Desde que vivimos acá lo llamo Capitán. Pintó en su bote ese nombre. Capitán, a veces se apodera de mis palabras y las usa de una forma que me obliga a extrañarlas, me gustaría que me las devuelva, nunca habérselas dado. Pero somos solo dos y no nos alcanzan los libros, los perros no cuentan y pasa que un día, si alguien llegara y dijese una palabra que hace mucho que no usamos, podría hacer tambalear la pareja. Si llegara una mujer, por ejemplo, alguien opuesto a mí en centímetros, en forma, en textura, nada me inquietaría más que el momento en el que abriera la boca y dijese algo. Por ejemplo plexo, que es una palabra hermosa y la estoy guardando para la semana que viene.
Los murciélagos son la bilis de esta casa, de la isla, de nuestra vida acá. Una metáfora viva de los fantasmas de una mujer que envejeció al costado de un genio loco. Hicieron nido entre el techo y las tejas y con los años vaciaron los huecos entre las paredes que separan los ambientes, por eso circulan en esa dimensión intravenosa haciendo sonidos de ratas. Rascan, rascan, aletean, se calman solo de día y las tardes de mucha tormenta.

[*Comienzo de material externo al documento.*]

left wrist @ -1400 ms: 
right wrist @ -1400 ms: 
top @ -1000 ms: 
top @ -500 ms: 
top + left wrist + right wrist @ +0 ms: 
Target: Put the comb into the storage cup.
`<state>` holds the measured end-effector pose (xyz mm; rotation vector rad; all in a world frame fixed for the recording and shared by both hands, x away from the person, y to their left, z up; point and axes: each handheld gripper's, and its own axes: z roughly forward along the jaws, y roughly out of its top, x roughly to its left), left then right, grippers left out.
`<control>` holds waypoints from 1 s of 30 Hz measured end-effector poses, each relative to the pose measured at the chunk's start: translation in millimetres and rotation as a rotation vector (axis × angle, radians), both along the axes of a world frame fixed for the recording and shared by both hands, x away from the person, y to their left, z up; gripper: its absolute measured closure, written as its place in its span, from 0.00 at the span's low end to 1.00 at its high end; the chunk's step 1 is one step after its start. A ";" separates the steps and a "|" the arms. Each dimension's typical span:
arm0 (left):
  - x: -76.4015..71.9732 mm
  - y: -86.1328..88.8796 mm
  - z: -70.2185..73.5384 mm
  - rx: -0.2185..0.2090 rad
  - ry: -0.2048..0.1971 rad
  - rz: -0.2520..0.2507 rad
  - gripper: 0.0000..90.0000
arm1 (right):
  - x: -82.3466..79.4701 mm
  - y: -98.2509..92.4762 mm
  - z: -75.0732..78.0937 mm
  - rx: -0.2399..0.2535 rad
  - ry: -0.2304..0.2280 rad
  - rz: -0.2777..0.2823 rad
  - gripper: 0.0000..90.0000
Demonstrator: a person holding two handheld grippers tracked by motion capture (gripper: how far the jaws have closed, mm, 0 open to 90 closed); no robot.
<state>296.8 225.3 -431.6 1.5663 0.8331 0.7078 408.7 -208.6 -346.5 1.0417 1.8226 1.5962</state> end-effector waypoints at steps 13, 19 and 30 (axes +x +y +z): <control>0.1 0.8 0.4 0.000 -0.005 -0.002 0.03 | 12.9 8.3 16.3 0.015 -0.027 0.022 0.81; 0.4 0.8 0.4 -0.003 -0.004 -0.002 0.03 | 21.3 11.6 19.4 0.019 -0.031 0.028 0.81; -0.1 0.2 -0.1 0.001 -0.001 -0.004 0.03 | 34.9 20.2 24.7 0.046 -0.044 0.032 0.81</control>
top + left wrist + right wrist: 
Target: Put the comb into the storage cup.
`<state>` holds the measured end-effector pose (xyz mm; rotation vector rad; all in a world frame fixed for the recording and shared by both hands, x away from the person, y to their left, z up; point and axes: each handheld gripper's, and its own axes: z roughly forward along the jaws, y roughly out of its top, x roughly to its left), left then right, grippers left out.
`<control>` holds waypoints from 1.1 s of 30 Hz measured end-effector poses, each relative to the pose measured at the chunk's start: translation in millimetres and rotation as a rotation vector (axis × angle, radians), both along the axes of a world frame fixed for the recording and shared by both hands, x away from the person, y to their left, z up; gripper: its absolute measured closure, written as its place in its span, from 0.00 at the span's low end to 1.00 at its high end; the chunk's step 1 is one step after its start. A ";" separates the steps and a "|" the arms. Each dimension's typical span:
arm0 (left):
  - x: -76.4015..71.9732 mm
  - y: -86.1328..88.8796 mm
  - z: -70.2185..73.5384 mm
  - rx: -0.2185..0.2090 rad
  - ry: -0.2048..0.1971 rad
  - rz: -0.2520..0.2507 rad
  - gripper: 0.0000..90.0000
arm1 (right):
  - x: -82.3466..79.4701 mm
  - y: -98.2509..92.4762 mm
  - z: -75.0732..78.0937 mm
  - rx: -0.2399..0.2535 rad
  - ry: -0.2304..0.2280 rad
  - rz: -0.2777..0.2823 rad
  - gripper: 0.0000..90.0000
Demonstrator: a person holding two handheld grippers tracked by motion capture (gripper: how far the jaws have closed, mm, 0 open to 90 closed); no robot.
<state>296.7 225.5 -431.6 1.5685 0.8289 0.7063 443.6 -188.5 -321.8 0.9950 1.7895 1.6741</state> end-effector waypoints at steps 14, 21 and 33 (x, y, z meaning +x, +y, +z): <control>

Por la mañana se despierta manso y es la hora del día en que puedo esperar una caricia suya. Me besa la frente y los párpados, me trae de vuelta. Mis piernas ahora son gruesas, fuertes, dos troncos que nos protegen del hundimiento. Estoy envejeciendo como un árbol y entiendo esto. Este verlo irse de mí, irme yo de él, esta separación que solo nos dio el tiempo. Habitar una misma casa en universos opuestos. No le tiene miedo a la muerte, y eso, en esta isla, nos vuelve eternos.
No hablamos con nadie, no vemos a nadie, no sabemos si estamos vivos o si esto es el limbo. Quién va a morir primero. A veces sale a remar y si tarda demasiado pienso que ya no va a volver, que se lo tragó el Paraná.
Espero. Su muerte la crecida del río la llegada del dorado las plagas de mosquitos.